Photo by Kristine Cho

Kristine Cho

We’d like to think that the best kind of person is the one who is generous, kind and warm-hearted, but not according to German philosopher Freidrich Nietzsche. Nietzsche’s iconic nature is found in his enormous mustache, difficult name and infamous declaration, “God is dead… we have killed him,” but perhaps one of the most interesting and philosophically iconic concepts to come from the brain inside the facial hair clad man is that of the “Übermensch,” or “superman”.

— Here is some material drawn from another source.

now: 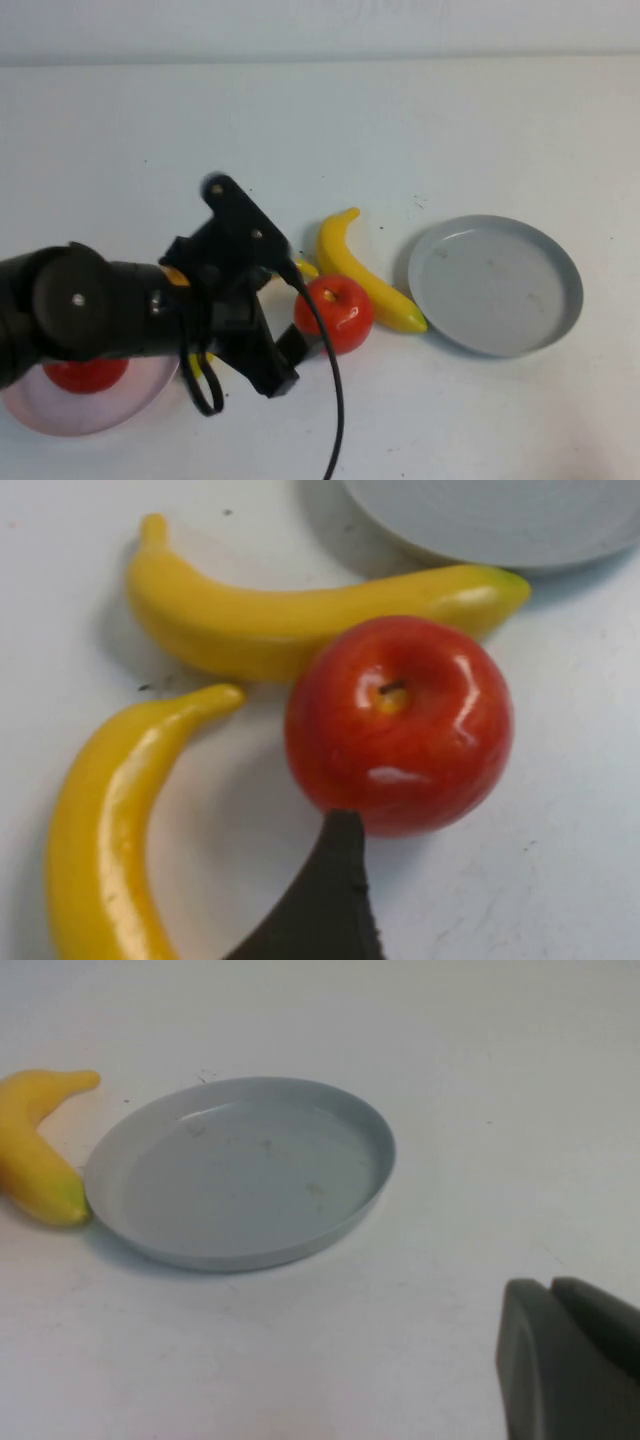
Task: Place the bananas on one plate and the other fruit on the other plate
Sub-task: Put one type of fruit in the left plate
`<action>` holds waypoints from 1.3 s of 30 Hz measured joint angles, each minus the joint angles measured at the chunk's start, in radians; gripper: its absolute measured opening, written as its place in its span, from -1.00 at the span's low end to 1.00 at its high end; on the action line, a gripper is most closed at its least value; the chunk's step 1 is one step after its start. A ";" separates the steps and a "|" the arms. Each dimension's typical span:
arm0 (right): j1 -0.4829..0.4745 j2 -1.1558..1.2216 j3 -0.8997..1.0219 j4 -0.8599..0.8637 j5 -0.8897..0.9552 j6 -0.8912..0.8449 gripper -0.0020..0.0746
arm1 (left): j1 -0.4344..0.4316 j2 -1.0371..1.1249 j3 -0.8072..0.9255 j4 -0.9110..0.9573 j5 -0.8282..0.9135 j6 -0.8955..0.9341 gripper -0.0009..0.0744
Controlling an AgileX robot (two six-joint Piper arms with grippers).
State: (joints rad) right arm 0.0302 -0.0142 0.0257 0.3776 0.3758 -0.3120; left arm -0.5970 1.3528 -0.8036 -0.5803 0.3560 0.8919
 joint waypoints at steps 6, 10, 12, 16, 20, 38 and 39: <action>0.000 0.000 0.000 0.000 0.000 0.000 -0.99 | -0.082 0.115 -0.035 -0.010 -0.012 0.119 0.80; 0.000 0.000 0.000 0.000 0.000 0.000 -0.99 | -0.092 0.150 -0.091 -0.013 -0.012 0.156 0.80; 0.000 0.000 0.000 0.000 0.000 0.000 -0.99 | -0.092 0.161 -0.112 -0.013 -0.017 0.170 0.80; 0.000 0.000 0.000 0.000 0.000 0.000 -0.99 | -0.092 0.193 -0.146 -0.013 -0.019 0.176 0.80; 0.000 0.000 0.000 0.000 0.000 0.000 -0.99 | -0.092 0.240 -0.176 -0.013 -0.019 0.167 0.80; 0.000 0.000 0.000 0.000 0.000 0.000 -0.99 | -0.004 0.268 -0.239 -0.033 0.021 0.054 0.78; 0.000 0.000 0.000 0.000 0.000 0.000 -0.99 | -0.004 0.268 -0.239 -0.040 0.024 0.054 0.78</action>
State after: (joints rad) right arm 0.0302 -0.0142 0.0257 0.3776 0.3758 -0.3120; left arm -0.6012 1.6206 -1.0428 -0.6207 0.3796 0.9455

The human race evolved from primitive ape-like creatures to tamers of the land, an event that got Nietzsche wondering about the great advances humanity would be able to make in the future. To do this, he posed a hypothetical for himself: what would the ideal person be in the age after the death of God? The Übermensch is a man who is ambitious and strong, not a man who is egalitarian. The belief in equality, for Nietzsche, is a thing of “slave morality,” which he calls a justification that the weak uses to demonize the strong by characterizing qualities, like greed, as evil, as opposed to being noble and driving aspects that lead people towards power and greatness. The Übermensch directly contrasts slave morality and, in a nihilistic world without a god, provides the gusto to keep faith in mankind.
While we may not all agree with Nietzsche’s interpretation of the exemplary human, his hypothetical and answer both reflect commonly unquestioned aspects of society. In the examination for Nietzsche’s Übermensch, we can understand what our system of competition values and in asking ourselves that same question, we can further understand our own conceptions of ideal.